Date on Master's Thesis/Doctoral Dissertation

5-2018

Document Type

Doctoral Dissertation

Degree Name

Ph. D.

Department

Sociology

Degree Program

Sociology (Applied), PhD

Committee Chair

Gagné, Patricia

Committee Co-Chair (if applicable)

Negrey, Cynthia

Committee Member

Negrey, Cynthia

Committee Member

Marshall, Gül Aldikaçti

Committee Member

Peteet, Julie

Committee Member

Burnet, Jennie

Author's Keywords

transnational migration; gender boundaries; U.S. resettlement; immigrants and refugees; multicultural adjustment

Abstract

For the past several decades, social research about U.S. immigrant and refugee resettlement has focused on some of the ways federal and non-governmental organizations help immigrants and refugees integrate into mainstream society. Little research, if any, has explored how giving voice to immigrants and refugees is done in bridging transnational gaps and strengths in the process of their adjustment to the host country. This dissertation is grounded within transnational theory (Avenarius 2012, Levitt 2011, Peteet 1997) that argues that immigrants and refugees bring their experiences and cultures from their home countries, time in refugee camps, and other often traumatic experiences with them to the host country and a new culture. The study focuses on an organization solely funded by private donations and located in a Midwestern medium size city of the United States. The model is to encourage immigrant and refugee parents, predominantly women enrolling in Welcome Home[1] programs, to set up and work toward their own goals. The Welcome Home Program offers parents from diverse cultural backgrounds a new social space characterized by on-demand family coaching. At the same time, the program offers opportunities to parents to learn financial literacy. The program also replicates the national literacy model that puts emphasis on parent-child interactions in promoting children’s academic development.

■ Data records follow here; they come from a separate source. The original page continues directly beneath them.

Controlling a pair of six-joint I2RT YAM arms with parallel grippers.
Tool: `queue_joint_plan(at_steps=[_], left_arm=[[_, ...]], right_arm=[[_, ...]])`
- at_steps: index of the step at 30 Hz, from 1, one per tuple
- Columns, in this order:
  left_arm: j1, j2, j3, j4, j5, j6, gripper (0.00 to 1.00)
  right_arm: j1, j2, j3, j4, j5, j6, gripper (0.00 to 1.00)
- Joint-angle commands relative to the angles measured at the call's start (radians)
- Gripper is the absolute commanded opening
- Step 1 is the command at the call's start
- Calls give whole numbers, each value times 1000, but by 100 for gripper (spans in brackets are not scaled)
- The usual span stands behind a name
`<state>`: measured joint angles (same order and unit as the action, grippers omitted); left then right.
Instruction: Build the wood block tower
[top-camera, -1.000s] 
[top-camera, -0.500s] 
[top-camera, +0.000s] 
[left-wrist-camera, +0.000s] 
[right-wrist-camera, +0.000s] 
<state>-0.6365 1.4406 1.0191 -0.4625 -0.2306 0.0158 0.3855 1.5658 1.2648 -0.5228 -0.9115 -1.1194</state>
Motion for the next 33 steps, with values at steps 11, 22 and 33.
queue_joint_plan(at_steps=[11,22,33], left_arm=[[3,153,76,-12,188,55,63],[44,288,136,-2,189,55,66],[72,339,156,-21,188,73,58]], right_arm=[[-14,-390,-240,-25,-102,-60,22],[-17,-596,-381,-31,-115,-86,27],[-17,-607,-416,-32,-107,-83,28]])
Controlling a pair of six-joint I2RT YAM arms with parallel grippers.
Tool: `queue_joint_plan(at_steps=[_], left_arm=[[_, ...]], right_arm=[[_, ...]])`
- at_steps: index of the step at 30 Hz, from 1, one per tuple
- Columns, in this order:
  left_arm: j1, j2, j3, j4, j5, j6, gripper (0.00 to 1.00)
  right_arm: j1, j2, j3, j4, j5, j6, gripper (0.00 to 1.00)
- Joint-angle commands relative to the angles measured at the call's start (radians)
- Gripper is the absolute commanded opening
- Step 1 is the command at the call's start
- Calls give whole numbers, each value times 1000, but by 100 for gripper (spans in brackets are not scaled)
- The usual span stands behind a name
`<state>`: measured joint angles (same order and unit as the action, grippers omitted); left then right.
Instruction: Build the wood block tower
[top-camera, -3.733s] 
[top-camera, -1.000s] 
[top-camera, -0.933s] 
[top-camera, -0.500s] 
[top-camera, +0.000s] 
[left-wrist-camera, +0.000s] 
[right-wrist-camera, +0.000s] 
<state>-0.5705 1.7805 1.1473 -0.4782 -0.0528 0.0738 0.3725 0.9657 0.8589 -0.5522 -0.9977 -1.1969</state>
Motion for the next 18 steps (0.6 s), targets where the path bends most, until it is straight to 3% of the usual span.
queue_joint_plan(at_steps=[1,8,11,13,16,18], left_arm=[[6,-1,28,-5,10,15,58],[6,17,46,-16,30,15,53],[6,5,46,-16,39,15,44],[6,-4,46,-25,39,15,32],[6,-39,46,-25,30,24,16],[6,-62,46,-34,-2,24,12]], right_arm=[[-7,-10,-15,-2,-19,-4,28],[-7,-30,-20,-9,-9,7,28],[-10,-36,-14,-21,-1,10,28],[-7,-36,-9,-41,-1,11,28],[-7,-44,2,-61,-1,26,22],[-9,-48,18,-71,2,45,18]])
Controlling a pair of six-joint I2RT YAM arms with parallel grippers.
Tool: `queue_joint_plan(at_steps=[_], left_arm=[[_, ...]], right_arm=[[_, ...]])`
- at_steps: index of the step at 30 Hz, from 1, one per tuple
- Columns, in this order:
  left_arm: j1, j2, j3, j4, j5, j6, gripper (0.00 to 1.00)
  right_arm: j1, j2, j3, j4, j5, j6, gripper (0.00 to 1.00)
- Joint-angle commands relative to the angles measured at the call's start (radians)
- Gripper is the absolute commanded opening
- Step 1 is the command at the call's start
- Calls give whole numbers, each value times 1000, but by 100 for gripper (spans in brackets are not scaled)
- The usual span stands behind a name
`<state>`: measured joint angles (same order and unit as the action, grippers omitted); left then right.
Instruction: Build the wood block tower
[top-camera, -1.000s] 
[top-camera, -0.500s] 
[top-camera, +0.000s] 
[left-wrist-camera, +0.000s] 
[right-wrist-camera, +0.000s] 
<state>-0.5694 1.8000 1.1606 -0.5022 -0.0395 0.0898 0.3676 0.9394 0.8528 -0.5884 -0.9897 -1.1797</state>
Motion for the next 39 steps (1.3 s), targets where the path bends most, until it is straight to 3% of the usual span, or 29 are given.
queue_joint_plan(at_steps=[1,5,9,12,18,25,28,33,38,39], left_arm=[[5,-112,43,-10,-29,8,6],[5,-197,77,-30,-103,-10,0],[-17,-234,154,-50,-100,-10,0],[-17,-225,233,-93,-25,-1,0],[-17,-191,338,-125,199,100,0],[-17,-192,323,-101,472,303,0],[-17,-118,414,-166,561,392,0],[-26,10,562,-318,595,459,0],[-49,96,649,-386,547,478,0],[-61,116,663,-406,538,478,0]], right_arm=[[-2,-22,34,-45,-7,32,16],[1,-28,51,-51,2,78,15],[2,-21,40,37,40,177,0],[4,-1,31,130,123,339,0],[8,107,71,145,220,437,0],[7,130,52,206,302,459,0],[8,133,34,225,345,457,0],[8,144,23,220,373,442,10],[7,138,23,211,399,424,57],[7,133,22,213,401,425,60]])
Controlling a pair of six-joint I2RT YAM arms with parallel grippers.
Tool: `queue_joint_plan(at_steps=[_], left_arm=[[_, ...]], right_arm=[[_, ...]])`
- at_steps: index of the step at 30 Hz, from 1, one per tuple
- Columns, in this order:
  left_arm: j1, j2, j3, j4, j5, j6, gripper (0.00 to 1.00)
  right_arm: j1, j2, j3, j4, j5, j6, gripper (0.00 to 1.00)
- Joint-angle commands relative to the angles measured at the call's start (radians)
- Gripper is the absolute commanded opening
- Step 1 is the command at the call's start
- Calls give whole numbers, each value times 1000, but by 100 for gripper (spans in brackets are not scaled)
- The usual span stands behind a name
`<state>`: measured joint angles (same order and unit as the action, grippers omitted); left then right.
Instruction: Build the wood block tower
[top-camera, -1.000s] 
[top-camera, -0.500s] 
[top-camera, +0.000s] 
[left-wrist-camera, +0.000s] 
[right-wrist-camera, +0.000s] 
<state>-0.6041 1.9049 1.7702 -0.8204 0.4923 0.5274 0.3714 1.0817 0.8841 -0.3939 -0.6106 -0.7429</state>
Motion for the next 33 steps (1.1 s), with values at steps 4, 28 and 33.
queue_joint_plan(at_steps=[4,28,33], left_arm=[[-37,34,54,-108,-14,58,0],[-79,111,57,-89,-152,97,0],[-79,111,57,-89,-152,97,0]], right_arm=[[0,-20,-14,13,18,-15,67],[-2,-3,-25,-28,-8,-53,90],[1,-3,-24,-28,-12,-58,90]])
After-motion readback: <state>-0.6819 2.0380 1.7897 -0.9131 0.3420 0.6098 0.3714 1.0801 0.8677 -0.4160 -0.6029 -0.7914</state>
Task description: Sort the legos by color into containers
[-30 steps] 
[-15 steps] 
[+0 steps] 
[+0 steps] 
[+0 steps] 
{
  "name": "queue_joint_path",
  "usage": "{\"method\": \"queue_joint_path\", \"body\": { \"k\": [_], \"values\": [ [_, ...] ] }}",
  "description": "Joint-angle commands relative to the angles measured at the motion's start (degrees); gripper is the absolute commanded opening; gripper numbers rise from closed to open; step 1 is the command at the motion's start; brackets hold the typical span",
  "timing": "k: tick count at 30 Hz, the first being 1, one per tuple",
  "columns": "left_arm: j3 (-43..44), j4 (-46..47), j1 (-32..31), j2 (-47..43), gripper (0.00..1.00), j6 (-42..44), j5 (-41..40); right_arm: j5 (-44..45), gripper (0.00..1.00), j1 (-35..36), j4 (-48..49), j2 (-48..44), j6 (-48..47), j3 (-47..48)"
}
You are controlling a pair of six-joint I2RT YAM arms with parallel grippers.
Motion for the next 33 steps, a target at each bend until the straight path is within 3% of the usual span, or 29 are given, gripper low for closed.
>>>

The social context thus created functions primarily as an opportunity for family units to think about themselves as active players in the process of their adjustment to the United States. This research explores constant gender negotiations immigrant and refugee women and men engage in and how they accommodate new expectations and opportunities with their experiences in refugee camps and their socialization in their home countries. [1] This is a pseudonym for the agency to protect their confidentiality.